The euro fell to its lowest level against the dollar since early July
2025-07-30 20:43:32
The trade agreement signed between the United States and Europe last weekend is drawing harsh scrutiny from market participants. The newly reached trade agreement between the United States and the European Union is perceived by the market as unfavorable to the EU, with potential negative impacts on European exporters in particular. The agreement is a "political agreement" lacking legal force, and details such as steel, aluminum, and copper trade quotas and liquefied natural gas purchases remain unclear, increasing market uncertainty. Future negotiations may be accompanied by the threat of tariffs, weakening the euro's appeal.

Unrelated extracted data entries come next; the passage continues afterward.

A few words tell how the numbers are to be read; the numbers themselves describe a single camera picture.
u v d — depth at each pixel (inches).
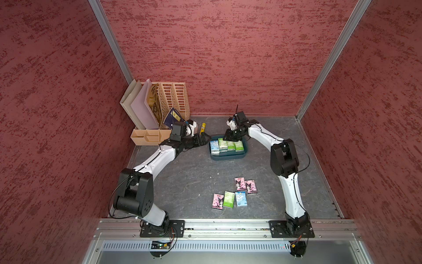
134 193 17.6
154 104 40.2
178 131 27.0
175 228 29.3
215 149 38.3
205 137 31.1
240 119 32.8
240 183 33.7
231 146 39.5
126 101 34.4
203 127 44.4
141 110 35.9
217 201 31.3
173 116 40.8
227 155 38.8
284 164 23.5
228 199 31.9
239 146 39.4
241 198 31.9
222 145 38.5
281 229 29.1
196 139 30.5
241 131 30.9
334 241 30.2
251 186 33.4
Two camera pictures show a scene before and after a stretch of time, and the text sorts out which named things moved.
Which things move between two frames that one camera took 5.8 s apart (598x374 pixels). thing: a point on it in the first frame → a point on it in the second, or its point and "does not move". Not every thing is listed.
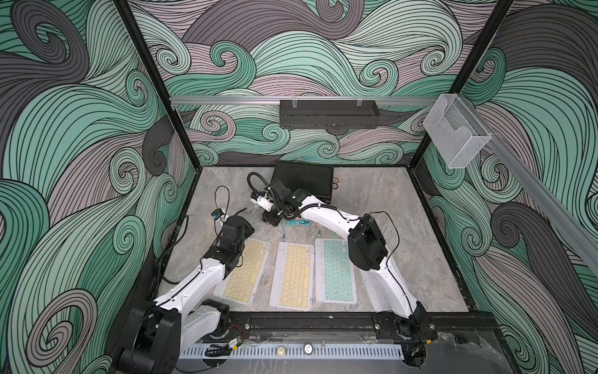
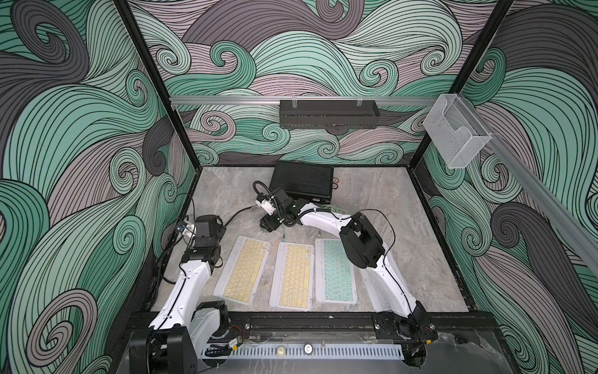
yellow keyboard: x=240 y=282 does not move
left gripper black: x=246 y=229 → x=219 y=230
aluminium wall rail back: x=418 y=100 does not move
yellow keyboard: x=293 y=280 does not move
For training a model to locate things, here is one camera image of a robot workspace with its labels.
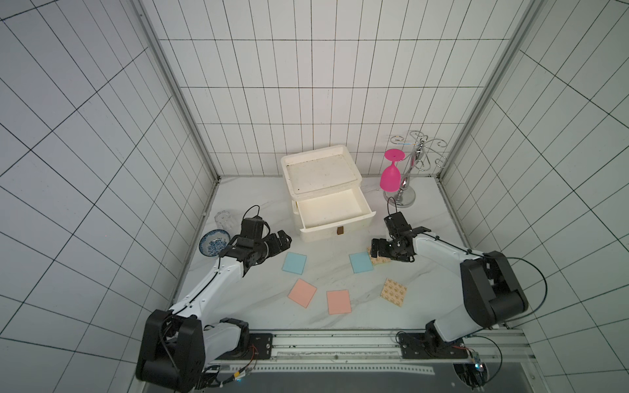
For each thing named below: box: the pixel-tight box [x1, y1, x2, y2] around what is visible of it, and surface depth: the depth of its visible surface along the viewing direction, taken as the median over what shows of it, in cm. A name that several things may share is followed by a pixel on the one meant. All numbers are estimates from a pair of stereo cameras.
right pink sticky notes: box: [325, 289, 352, 316], surface depth 83 cm
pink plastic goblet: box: [380, 148, 406, 193], surface depth 97 cm
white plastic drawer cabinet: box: [280, 144, 376, 243], surface depth 87 cm
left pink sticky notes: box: [287, 278, 317, 309], surface depth 86 cm
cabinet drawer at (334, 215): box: [294, 187, 376, 242], surface depth 83 cm
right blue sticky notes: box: [348, 251, 375, 274], surface depth 92 cm
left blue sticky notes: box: [281, 252, 308, 276], surface depth 93 cm
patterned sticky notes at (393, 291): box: [380, 277, 408, 308], surface depth 85 cm
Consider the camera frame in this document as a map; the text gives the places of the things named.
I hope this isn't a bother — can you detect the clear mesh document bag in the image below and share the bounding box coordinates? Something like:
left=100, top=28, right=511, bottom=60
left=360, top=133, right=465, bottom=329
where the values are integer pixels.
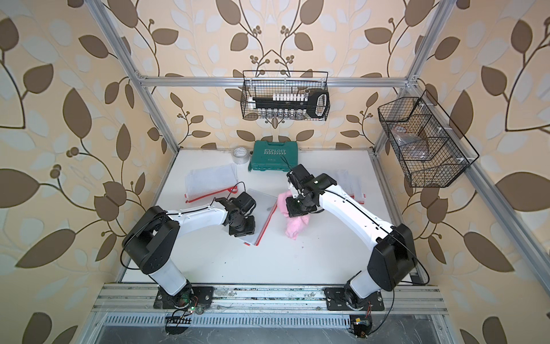
left=332, top=170, right=365, bottom=204
left=241, top=189, right=277, bottom=247

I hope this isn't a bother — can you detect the pink microfiber cloth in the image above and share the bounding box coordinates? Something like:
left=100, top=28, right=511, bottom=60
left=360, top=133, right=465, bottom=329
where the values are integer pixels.
left=276, top=191, right=311, bottom=241

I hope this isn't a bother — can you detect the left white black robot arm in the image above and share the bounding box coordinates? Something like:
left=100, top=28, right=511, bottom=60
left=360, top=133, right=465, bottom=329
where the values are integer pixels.
left=123, top=192, right=256, bottom=298

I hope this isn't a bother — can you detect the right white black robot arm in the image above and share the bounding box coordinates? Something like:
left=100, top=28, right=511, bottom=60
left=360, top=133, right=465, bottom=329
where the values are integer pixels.
left=286, top=164, right=418, bottom=300

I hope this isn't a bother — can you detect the stack of mesh document bags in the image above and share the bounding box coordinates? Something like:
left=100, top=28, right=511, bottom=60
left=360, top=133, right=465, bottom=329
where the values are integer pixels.
left=185, top=163, right=239, bottom=203

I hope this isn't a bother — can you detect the clear plastic bag in basket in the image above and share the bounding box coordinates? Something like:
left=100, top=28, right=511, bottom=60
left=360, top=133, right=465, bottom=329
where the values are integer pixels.
left=392, top=126, right=429, bottom=161

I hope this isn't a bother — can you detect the green plastic tool case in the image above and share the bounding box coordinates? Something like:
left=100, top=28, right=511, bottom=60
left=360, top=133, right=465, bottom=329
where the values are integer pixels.
left=248, top=140, right=298, bottom=172

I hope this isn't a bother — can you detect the clear tape roll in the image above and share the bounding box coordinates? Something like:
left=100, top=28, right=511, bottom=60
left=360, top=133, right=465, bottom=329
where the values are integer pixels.
left=231, top=146, right=251, bottom=165

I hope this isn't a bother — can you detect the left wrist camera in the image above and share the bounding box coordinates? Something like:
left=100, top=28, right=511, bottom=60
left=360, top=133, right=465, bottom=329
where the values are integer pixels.
left=233, top=191, right=256, bottom=215

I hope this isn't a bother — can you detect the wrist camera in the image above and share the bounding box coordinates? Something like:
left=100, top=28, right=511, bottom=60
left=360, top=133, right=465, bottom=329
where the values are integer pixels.
left=233, top=191, right=256, bottom=215
left=286, top=164, right=314, bottom=191

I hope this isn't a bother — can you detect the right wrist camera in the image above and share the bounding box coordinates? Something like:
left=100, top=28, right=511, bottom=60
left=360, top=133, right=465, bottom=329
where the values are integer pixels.
left=286, top=164, right=314, bottom=191

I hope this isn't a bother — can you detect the black socket holder rail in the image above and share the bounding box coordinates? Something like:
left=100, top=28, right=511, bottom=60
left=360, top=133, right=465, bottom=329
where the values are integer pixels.
left=246, top=90, right=330, bottom=120

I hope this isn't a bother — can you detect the black wire basket centre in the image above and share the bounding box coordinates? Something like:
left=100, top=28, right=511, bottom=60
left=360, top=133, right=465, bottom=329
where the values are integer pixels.
left=240, top=69, right=330, bottom=121

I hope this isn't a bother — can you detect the black wire basket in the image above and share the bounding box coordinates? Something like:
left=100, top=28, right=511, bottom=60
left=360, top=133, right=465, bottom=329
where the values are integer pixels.
left=378, top=90, right=480, bottom=188
left=240, top=69, right=330, bottom=121

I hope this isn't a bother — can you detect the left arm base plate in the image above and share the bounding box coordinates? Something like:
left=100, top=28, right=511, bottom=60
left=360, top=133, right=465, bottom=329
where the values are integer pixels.
left=153, top=286, right=214, bottom=310

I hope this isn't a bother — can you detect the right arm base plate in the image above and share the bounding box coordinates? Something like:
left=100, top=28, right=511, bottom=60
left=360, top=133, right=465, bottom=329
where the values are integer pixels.
left=323, top=287, right=385, bottom=312

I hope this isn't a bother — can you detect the black wire basket right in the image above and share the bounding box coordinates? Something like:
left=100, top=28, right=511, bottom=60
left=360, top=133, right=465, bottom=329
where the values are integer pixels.
left=378, top=90, right=480, bottom=188

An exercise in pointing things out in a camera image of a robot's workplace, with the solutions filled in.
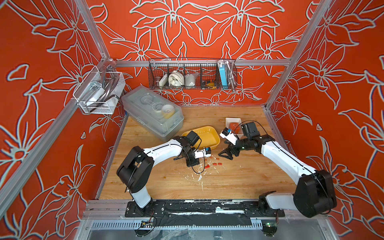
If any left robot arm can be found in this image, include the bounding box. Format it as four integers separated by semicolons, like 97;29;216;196
117;131;211;209

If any orange cube block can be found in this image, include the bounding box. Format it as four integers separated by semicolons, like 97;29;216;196
229;122;239;129

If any clear wall-mounted bin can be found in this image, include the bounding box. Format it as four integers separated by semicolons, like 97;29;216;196
73;67;126;115

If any white square box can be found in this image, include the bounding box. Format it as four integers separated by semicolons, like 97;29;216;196
226;118;244;139

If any yellow plastic tray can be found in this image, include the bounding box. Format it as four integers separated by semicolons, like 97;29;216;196
182;126;221;150

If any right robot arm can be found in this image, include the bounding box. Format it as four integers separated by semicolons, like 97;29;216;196
219;121;337;218

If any yellow tape roll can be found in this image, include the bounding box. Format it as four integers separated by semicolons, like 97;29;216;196
162;105;175;119

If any blue box in basket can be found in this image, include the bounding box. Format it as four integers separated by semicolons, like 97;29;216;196
218;60;228;89

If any black wire wall basket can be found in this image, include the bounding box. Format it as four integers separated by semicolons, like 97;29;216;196
148;58;238;91

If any white cloth in basket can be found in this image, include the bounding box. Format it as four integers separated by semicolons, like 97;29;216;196
168;71;185;87

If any clear lidded storage container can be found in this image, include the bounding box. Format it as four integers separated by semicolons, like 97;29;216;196
121;86;184;142

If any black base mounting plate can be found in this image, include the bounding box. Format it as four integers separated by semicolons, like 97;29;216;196
125;200;285;218

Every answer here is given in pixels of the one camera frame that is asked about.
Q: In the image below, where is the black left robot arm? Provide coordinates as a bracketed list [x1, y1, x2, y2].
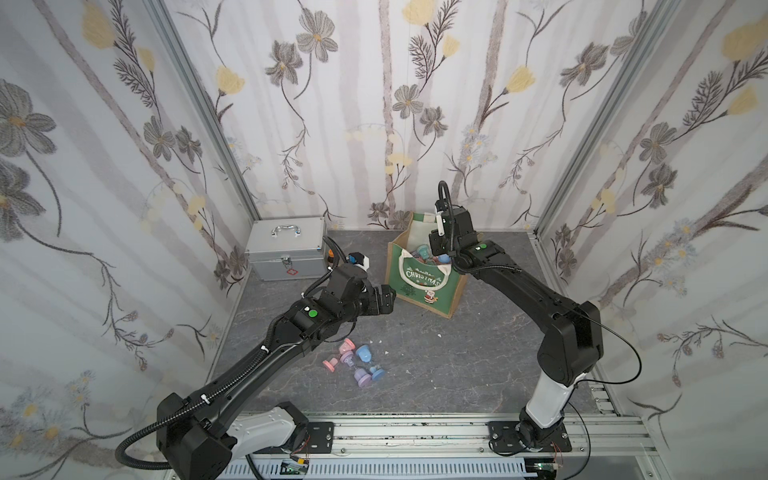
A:
[114, 236, 396, 479]

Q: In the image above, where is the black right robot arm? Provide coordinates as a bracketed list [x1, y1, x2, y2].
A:
[429, 180, 621, 457]

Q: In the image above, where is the green burlap canvas bag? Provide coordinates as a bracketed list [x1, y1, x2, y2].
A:
[385, 213, 467, 318]

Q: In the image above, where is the pink hourglass front left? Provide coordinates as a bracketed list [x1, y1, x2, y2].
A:
[323, 339, 356, 372]

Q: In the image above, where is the purple hourglass front left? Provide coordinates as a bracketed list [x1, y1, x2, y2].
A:
[340, 351, 373, 388]

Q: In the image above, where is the silver metal case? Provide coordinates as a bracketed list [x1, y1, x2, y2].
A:
[245, 217, 327, 281]

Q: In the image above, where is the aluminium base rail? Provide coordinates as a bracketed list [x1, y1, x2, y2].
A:
[214, 410, 671, 479]

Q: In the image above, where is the aluminium corner frame post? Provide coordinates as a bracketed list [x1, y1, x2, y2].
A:
[143, 0, 261, 221]

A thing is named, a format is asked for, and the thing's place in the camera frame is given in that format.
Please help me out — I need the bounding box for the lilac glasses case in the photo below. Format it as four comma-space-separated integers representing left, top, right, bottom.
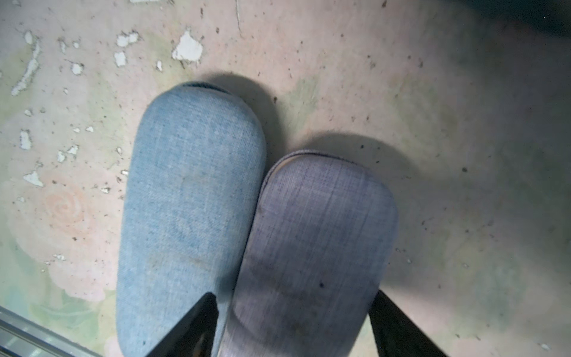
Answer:
219, 150, 398, 356

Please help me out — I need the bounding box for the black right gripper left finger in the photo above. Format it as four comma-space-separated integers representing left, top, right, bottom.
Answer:
147, 292, 219, 357

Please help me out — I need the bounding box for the aluminium mounting rail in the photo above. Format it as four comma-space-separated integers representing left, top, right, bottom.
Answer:
1, 307, 99, 357

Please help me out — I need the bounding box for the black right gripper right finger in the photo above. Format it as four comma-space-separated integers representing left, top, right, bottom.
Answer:
369, 290, 447, 357

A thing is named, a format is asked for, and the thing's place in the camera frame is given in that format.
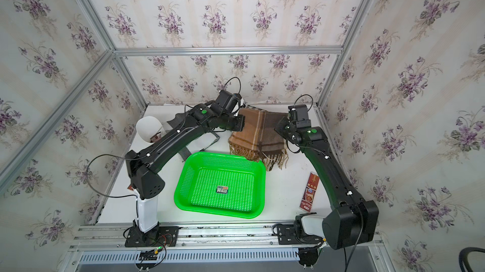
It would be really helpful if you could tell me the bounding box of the aluminium frame rail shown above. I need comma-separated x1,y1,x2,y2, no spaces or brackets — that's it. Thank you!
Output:
67,221,383,252

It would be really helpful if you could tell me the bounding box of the white tipped cup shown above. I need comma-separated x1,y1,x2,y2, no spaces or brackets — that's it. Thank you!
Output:
136,116,165,143

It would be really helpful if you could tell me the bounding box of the right red snack packet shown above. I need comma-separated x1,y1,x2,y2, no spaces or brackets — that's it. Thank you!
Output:
299,172,320,213

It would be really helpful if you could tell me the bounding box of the black chair part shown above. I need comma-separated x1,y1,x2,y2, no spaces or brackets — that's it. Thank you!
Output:
458,247,485,272

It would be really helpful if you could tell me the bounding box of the green plastic basket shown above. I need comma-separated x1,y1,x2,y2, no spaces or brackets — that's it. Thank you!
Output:
174,152,266,219

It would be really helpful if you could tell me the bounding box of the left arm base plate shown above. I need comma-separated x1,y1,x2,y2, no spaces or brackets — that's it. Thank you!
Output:
123,225,180,248

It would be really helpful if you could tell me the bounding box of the small circuit board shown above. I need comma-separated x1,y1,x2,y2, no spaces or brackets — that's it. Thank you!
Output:
138,250,159,261

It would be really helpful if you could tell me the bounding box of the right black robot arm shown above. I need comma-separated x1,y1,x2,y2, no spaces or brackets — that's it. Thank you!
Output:
275,117,379,250

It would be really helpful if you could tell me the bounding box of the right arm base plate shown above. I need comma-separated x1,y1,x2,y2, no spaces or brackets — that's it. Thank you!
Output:
272,223,323,245

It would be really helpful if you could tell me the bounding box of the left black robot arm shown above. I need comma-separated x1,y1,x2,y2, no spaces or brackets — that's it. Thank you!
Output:
125,104,245,234

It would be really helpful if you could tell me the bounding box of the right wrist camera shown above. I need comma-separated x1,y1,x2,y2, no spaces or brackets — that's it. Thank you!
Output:
288,105,311,130

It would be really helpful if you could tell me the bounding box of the basket label sticker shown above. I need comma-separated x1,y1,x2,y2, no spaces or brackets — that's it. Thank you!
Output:
216,186,229,194

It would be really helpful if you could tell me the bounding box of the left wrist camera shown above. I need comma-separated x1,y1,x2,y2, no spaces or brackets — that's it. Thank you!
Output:
211,90,242,115

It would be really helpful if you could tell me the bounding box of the brown plaid fringed scarf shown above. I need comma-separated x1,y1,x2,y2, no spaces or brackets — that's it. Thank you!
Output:
229,108,289,172

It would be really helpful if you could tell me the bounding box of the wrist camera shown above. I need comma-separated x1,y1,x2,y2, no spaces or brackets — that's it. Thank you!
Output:
288,105,311,130
211,90,242,115

The market's expectations for a rate cut by the European Central Bank have been postponed, with the probability of a rate cut falling to below 70% in December 2025 and 90% in March 2026. This suggests that expectations for monetary policy easing in the short term have weakened, limiting support for the euro.
CFTC data shows that speculators hold a large number of long euro positions, indicating excessive bullish positioning and increasing the risk of a correction. The demand for upside protection for the euro in the options market has decreased, reflecting a decline in investor confidence.
The Federal Reserve will announce its interest rate decision at 02:00 Beijing time on Thursday. Analysts predict that the federal funds rate is expected to remain unchanged between 4.25% and 4.50%.
Technical Analysis
The ascending channel that has been in place since mid-May was decisively broken by bears this week. The nature of the breakout (highlighted by the red arrow) was particularly aggressive, with the price dropping from the 1.1710 level to the low at point D without any meaningful intermediate bounce.

(Source of EUR/USD 4-hour chart: Yihuitong)
The decline resulted in a classic falling ABCD pattern, characterized by lower highs and lower lows.
On the 4-hour time frame, the Relative Strength Index (RSI) indicator has fallen into oversold territory.
It is worth noting that (as indicated by the arrow), there was a strong rebound from the 1.1455 support level. At that time, the bulls showed significant strength and broke through the R resistance line.
Given these factors, we can assume that after this week's sharp decline, EUR/USD may attempt a short-term rebound from the support area (highlighted in brown). If this scenario unfolds, potential resistance could appear around the 1.1630 level, as this area aligns with the following factors:
50% Fibonacci retracement level of the C→D decline;
→ A breakout of the lower boundary of the ascending channel indicates that the market balance is tilting in favor of the bears.